Soldiers and civilian gathered to listen to the presentation: “African American Women and the Civil War: Spies, Soldiers, Recruiters, and Heroines.”
With it being the 150th year celebration of the Civil War, speaking with Soldiers seems only fitting,” said Dr. Karen Johnson, associate professor of education and director of graduate studies in the Department of Education, Culture and Society at the University of Utah. “I have done a great deal of work researching Soldiers, it’s about time I started speaking to them.”
Johnson touched on topics such as former female slaves working as nurses and teachers and included first-hand accounts of the 54th Massachusetts Infantry Regiment, the first all-black unit to fight during the Civil War.
“I had seen the movie Glory and found it very fascinating,” said Sgt. 1st Class William Yazzie, equal opportunity advisor for the 96th Sustainment Brigade. “But when you hear actual accounts from the people involved it’s touching and inspiring to say the least.”

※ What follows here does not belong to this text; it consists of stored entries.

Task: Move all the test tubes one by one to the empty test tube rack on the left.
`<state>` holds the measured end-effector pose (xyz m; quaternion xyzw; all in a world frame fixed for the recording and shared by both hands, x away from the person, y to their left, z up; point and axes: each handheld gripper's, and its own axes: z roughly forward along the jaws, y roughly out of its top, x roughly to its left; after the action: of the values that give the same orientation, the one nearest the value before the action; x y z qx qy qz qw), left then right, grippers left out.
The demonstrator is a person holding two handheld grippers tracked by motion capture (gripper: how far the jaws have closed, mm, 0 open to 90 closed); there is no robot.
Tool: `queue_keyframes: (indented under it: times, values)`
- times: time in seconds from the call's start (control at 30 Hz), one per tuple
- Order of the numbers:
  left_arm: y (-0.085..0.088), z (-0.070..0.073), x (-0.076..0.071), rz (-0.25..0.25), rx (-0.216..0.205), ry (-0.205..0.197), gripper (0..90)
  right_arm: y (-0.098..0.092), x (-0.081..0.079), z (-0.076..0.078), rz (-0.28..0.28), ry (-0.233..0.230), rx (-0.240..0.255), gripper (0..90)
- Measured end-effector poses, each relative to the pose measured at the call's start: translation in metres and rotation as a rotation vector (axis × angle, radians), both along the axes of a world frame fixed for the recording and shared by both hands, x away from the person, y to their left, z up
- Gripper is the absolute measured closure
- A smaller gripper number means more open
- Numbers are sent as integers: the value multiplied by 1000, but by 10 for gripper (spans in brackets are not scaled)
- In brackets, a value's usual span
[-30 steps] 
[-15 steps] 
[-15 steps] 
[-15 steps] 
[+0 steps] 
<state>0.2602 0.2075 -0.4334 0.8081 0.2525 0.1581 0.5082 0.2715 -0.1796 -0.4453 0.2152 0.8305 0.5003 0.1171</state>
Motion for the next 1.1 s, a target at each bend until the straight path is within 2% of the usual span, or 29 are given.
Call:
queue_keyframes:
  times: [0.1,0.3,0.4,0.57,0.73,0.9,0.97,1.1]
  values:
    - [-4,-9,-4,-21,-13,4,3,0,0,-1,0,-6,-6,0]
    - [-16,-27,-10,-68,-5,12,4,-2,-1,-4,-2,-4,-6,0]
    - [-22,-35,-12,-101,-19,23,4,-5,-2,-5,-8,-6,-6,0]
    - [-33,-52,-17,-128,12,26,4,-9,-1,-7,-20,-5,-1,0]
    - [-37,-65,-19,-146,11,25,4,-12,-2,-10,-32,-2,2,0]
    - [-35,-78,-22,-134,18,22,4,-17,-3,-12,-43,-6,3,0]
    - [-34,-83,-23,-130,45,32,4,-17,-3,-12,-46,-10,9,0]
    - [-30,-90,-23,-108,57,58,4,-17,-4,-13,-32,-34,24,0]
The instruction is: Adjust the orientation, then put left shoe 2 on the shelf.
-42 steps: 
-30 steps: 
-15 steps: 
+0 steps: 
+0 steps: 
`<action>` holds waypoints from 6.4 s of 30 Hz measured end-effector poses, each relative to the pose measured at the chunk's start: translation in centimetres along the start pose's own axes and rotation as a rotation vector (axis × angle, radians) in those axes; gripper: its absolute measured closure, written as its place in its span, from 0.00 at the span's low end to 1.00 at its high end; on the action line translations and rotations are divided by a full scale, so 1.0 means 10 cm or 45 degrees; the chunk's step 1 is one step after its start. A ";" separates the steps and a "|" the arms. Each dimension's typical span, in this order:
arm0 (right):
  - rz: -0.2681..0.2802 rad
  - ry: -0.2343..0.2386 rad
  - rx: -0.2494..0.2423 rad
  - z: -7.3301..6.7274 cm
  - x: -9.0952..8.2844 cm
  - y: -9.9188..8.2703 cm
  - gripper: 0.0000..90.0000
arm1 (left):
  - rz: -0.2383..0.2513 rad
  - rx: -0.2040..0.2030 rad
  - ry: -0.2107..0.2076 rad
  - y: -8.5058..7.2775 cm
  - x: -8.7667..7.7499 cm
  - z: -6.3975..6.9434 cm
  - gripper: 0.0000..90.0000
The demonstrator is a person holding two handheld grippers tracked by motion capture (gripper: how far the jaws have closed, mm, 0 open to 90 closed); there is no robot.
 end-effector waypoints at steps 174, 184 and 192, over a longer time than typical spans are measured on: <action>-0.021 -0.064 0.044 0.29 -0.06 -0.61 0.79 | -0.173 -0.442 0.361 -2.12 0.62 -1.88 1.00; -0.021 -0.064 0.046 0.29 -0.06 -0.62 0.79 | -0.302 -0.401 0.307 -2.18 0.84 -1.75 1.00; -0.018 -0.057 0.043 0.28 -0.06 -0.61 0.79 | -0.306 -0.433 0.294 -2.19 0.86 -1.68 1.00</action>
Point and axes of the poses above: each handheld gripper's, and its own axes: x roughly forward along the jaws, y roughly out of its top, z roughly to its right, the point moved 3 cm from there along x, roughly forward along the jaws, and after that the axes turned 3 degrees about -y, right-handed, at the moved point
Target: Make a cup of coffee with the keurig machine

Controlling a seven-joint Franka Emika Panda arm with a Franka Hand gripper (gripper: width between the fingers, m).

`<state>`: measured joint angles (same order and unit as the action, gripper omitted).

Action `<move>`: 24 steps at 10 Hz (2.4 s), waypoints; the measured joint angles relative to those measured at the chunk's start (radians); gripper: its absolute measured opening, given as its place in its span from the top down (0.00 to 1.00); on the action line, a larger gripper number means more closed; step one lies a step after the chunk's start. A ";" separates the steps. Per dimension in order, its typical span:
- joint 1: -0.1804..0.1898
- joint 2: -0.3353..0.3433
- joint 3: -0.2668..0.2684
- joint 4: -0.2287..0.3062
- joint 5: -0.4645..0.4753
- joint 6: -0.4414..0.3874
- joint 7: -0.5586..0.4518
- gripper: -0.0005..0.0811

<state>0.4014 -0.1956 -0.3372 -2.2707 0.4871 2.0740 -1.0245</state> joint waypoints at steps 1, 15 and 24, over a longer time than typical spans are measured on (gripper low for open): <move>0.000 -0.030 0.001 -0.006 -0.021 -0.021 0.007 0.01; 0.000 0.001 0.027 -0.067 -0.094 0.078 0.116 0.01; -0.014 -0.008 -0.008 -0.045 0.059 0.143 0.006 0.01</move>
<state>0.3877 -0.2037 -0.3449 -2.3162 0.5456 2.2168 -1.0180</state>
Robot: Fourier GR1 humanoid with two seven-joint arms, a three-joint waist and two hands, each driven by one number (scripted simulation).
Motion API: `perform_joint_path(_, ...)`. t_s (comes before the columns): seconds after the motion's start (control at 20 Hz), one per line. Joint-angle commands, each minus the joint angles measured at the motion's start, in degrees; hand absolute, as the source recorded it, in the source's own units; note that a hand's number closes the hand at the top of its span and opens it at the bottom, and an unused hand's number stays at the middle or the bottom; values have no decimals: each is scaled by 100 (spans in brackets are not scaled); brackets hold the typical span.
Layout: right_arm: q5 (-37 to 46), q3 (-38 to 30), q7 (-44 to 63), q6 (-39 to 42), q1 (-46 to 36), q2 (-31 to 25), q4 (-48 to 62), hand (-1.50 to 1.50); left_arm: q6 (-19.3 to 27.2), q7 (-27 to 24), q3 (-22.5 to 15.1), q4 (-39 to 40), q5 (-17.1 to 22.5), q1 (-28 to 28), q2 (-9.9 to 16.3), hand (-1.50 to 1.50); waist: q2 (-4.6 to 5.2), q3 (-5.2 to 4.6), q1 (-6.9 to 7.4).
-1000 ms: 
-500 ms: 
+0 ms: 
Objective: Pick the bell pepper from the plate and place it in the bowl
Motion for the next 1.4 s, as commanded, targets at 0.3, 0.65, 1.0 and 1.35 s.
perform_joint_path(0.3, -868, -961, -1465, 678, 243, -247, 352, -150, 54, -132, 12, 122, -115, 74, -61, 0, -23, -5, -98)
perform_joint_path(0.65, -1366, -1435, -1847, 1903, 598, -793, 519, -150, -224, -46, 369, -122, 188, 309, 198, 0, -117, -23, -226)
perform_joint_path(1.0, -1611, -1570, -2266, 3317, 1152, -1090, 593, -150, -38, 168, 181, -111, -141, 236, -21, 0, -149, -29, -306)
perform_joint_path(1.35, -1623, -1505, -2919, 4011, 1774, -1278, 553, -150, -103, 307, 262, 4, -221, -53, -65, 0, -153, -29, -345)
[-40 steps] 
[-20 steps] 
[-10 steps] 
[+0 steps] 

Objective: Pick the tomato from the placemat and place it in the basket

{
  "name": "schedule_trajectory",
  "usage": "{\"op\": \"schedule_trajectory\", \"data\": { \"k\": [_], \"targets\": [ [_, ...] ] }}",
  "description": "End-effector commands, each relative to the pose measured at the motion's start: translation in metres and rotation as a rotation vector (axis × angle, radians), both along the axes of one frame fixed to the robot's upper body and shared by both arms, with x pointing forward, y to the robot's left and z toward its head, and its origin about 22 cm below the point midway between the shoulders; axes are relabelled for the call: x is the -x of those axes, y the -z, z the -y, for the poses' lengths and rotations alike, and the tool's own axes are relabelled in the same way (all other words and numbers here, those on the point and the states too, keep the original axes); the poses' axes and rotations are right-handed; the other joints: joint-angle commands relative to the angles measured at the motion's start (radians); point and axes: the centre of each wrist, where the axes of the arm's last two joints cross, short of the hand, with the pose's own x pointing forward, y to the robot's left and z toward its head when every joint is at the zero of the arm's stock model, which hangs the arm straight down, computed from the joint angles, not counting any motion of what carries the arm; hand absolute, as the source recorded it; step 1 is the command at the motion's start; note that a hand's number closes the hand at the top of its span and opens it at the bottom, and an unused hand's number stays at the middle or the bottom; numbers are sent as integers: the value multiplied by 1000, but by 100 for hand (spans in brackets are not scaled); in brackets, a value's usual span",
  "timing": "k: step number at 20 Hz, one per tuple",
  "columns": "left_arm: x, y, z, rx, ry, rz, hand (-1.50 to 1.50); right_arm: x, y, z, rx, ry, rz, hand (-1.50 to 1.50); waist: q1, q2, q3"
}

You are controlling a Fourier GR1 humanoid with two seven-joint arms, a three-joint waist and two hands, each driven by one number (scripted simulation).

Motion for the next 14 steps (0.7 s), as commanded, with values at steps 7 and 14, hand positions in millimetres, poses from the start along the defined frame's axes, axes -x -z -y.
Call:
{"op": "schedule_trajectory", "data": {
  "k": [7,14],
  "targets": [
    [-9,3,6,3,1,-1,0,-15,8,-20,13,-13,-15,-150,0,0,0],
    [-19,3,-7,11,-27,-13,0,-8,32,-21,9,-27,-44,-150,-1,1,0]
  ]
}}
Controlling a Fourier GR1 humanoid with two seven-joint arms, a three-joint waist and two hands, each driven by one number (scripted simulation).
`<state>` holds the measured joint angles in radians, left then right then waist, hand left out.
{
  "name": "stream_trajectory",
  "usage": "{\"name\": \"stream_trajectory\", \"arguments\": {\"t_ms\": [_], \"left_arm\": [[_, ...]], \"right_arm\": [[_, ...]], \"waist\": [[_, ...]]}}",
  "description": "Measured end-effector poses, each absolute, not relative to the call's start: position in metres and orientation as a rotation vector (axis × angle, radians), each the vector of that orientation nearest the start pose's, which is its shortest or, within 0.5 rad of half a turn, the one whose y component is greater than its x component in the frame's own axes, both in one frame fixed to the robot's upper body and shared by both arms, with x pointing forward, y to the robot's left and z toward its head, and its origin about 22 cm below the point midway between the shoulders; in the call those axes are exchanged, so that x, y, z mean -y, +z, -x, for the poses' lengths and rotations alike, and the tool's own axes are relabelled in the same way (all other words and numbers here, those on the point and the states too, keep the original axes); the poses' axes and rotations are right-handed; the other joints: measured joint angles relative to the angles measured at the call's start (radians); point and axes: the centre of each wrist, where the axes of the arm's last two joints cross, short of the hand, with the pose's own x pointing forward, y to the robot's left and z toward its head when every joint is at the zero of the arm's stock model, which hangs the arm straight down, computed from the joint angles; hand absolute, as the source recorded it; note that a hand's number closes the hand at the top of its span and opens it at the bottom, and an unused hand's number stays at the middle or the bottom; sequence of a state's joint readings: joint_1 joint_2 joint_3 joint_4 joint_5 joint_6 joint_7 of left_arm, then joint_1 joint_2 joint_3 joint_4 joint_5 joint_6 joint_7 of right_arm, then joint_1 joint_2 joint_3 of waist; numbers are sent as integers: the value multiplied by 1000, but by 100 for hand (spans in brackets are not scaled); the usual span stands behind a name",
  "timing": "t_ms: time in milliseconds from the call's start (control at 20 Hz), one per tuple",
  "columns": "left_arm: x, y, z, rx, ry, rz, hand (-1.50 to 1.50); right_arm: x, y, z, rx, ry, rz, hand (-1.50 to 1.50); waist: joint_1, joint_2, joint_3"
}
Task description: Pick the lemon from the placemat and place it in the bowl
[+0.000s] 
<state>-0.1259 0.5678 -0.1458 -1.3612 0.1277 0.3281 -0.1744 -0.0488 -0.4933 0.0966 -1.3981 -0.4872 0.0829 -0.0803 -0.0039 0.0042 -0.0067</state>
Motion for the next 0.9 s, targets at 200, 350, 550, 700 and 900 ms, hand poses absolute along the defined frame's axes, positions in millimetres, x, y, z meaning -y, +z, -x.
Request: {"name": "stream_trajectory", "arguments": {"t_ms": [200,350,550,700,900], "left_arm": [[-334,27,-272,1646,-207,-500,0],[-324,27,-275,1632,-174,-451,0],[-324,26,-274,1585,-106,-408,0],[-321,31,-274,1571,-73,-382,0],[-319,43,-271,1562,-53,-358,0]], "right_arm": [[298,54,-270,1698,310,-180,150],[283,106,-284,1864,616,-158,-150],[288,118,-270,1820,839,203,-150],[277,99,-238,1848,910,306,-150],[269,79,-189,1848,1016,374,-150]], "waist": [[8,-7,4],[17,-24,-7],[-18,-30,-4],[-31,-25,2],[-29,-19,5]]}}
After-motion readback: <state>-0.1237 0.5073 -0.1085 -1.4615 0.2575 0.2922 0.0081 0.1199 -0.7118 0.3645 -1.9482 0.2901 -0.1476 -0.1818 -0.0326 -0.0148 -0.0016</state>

The event concluded with a unit coin being presented to Johnson as a token of appreciation and gratitude for her time and Mr. Greg Rogers, equal opportunity advisor for the 807th provided closing remarks.
"The 807th Medical Command is proud to provide Soldiers and civilians throughout multiple commands an educational forum on Black History Month,” said Rogers. “Our intent today was to educate and enlighten personnel on the contributions provided by a diverse workforce throughout history…and with the help of Dr. Johnson, I believe we did just that.”